彼女は仕事中だったのだろう、スーツを着て早歩きで歩いていた、真面目な顔をして早歩きで歩いていたのがなんだか面白かった。
俺に気がつくこともなかったが、元気そうで何よりだと思った。
彼女とは三年くらい付き合っていたと思う、好きだったから結婚も考えたし事実その方向で話も進んでいた。
だけど彼女に言われた「そういえば、何の仕事してるの?」と言われたのをきっかけにその話はなくなった。
誤魔化そうと思えばできた。ダミーの会社を作ってそれを伝えればいい、同僚の何人かはそうやって誤魔化している、だから別れる必要なんてなかったのだ。
だから結婚しても何の問題もなかったし結婚した方がよかった。
でもなぜかその時は、あの質問で結婚する気持ちが無くなってしまった。まあ、それだけが理由ではないが、そのまま何となく疎遠になってそのまま別れてしまった。
それから、情けないことに彼女もいない。
だからと言って困っていないのが困りものだ。
結婚したくないわけじゃない、かといって何が何でもしたいとも思っていない。どっちでもいいのだ。
欲に関しても同じだ、特別欲しい物も何かしたい願望も成し遂げたい野望も無い。
そう言う意味では後輩達が羨ましい、欲しいものも、目標もあるのだから。
俺の人生は流されるばっかりでしかも行き先も決めてない、ぼんやりと死があるだけ。
俺がこの職についたのも就職活動が面倒だったからだ。まさかこんなにしんどいとは思わなかったけど、でも過去に戻っても、結局同じ選択をしそうな気がする。
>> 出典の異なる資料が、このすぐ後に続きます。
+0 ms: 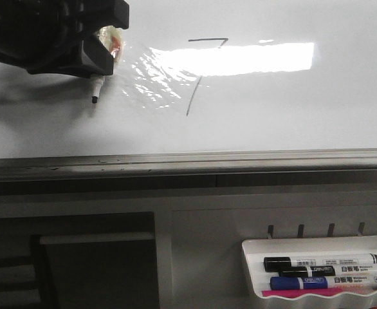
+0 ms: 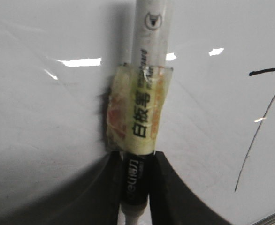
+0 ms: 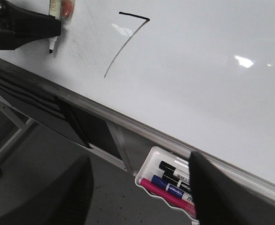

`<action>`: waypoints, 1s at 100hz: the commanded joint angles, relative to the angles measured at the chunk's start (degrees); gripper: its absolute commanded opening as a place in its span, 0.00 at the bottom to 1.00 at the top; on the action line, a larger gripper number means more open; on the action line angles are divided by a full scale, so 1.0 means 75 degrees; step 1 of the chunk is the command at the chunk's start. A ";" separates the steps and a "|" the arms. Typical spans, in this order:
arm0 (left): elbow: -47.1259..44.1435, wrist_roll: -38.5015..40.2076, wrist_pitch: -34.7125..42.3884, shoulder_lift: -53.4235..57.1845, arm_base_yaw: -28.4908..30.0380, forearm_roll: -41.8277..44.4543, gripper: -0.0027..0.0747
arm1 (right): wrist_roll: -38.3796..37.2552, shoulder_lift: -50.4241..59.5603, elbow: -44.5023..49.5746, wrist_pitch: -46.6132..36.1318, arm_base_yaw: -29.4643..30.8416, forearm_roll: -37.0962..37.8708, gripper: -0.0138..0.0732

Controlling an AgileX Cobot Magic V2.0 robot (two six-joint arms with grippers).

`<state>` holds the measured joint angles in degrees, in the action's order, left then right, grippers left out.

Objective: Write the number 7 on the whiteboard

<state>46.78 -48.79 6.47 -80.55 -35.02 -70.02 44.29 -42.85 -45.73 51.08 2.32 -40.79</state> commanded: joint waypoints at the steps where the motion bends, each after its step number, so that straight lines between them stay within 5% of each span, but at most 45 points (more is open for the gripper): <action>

いつだったかテレビで見た、海に漂うクラゲになんだかやけに癒されるなと思ったら自分と似ていたのだ、クラゲもほとんど泳ぐ力が無く海に流れにまかせて漂っているだけらしい、浜辺に打ち上げられたらそれでお終い。
将来に対する漠然とした焦燥と不安はある。
でも何もする気が起きない、結局面倒くさいという結論に至ってしまう、そうして時間だけが過ぎていく。
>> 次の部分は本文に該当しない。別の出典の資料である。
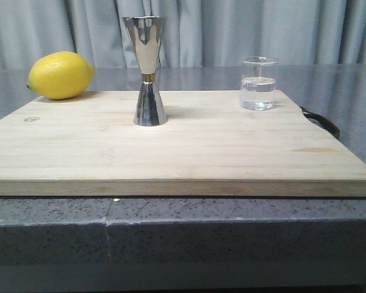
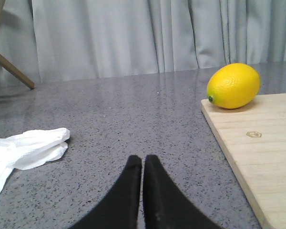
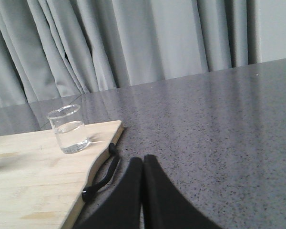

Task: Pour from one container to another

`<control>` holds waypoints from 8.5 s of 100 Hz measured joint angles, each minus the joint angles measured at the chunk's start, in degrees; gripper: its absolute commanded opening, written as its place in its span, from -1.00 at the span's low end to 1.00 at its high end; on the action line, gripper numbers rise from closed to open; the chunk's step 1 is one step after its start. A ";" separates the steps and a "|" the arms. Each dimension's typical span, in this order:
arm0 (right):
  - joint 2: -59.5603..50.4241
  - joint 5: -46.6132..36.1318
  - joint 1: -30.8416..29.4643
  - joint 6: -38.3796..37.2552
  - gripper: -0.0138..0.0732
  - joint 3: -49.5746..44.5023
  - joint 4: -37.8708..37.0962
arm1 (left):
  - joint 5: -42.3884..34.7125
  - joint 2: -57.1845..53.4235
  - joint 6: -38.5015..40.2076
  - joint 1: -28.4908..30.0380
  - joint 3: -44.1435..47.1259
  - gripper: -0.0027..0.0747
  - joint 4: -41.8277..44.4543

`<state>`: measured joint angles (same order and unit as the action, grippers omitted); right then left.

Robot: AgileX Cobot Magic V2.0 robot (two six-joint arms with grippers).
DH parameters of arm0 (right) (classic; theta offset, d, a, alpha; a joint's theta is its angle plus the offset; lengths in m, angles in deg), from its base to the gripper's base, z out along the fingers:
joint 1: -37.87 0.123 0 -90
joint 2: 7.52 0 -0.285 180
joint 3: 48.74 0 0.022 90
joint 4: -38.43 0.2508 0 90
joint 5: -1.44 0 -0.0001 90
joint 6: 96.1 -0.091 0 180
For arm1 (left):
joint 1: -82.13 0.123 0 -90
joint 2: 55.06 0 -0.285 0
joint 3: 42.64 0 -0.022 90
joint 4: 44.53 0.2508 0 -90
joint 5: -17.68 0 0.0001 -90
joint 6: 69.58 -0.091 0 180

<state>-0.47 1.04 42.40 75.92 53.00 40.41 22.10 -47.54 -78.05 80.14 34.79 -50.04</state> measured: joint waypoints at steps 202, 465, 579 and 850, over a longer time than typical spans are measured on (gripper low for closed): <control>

いっそのこと、レールが敷かれたような人生だったら、もっと楽だったんじゃないかとさえ思う。
決められた職につき決められた相手と結婚、しかるべき時に子供を育てて定年になったら退職して老後。
昔はまっぴらだと思っていたのに、大人になるとそれが羨ましくなるなんて皮肉だ。
まあ、レールに敷かれた人生だったらそれはそれで文句を言っていそうだけど・・・
ぼんやり動画を見ていたら眠くなってきたので歯を磨いてベッドに入る。
電気を消しながら、今日の最後のターゲットはやっぱり無理心中にして、なんならドライブしている時にでも崖から落として殺すのがベストかなと思う。
目をつぶり、明日はその方向で仕事を進めようと頭のなかで段取りを組み立てる。
さっきまで眠かったのにベッドに入るとなかなか眠れない。
ぼんやりとまた元カノのことを思い出す。
そういえば昔、仕事で失敗したり辞めたいと思ったら、殺される前に彼女に立てた殺人計画を実行しようと思っていた事を思い出した。
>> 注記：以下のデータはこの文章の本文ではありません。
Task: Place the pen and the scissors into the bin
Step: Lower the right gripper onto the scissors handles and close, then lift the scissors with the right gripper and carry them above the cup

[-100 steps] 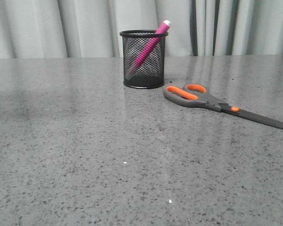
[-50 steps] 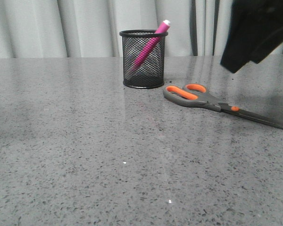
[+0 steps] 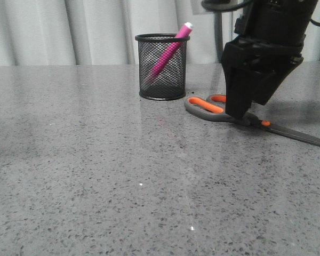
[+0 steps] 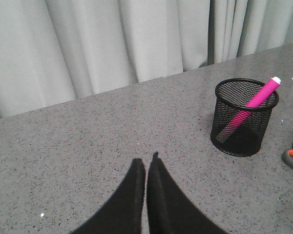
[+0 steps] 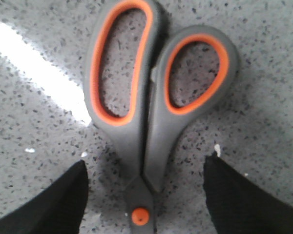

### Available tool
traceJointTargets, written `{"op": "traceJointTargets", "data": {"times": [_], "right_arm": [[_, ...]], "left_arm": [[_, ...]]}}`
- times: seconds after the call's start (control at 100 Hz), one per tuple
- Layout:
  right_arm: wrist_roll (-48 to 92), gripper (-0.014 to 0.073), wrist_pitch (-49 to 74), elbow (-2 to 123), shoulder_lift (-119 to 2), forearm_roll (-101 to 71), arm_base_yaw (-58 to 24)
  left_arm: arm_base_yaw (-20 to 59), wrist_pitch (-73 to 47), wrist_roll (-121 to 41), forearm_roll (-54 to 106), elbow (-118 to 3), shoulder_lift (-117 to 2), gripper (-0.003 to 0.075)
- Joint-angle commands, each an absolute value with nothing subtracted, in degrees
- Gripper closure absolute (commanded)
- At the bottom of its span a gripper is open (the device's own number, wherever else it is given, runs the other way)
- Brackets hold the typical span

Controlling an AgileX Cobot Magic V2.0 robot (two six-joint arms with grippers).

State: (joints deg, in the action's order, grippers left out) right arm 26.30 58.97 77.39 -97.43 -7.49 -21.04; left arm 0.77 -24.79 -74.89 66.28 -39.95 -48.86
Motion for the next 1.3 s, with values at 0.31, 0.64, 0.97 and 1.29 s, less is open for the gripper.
{"op": "traceJointTargets", "data": {"times": [0.31, 0.64, 0.97, 1.29], "right_arm": [[26.3, 0.0145, 56.8, 79.4, -97.5, -6.3, -21.4], [26.3, 0.0531, 58.3, 79.4, -98.1, -6.8, -21.4], [26.3, 0.0664, 57.4, 79.4, -95.1, -7.4, -21.4], [26.3, 0.0664, 35.8, 74.3, -78.1, -17.8, -21.4]], "left_arm": [[0.7, -23.4, -74.3, 68.7, -41.6, -48.2, 0.0739], [0.7, -23.4, -74.3, 68.7, -41.6, -48.2, 0.0739], [0.7, -23.4, -74.3, 68.7, -41.6, -48.2, 0.0739], [0.7, -23.3, -74.3, 69.2, -41.6, -48.2, 0.0739]]}}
昔の自分がそんな青臭い事を考えていたことを思い出して少し苦笑する。
ベッドの上でゴロゴロとなんと無く体勢を変える、横を向いてなんと無くSNSを開く。
顔もよく知らない誰かが絶えず何かを囀っている。
「みんな元気だな・・・」
そう呟いて俺は何となく『お休み』と投稿して目をつぶった。
「お休み・・・」
今日も平凡で退屈な一日だった、明日もきっと平凡で退屈だろう。
俺はそう思って今度こそ眠りについた。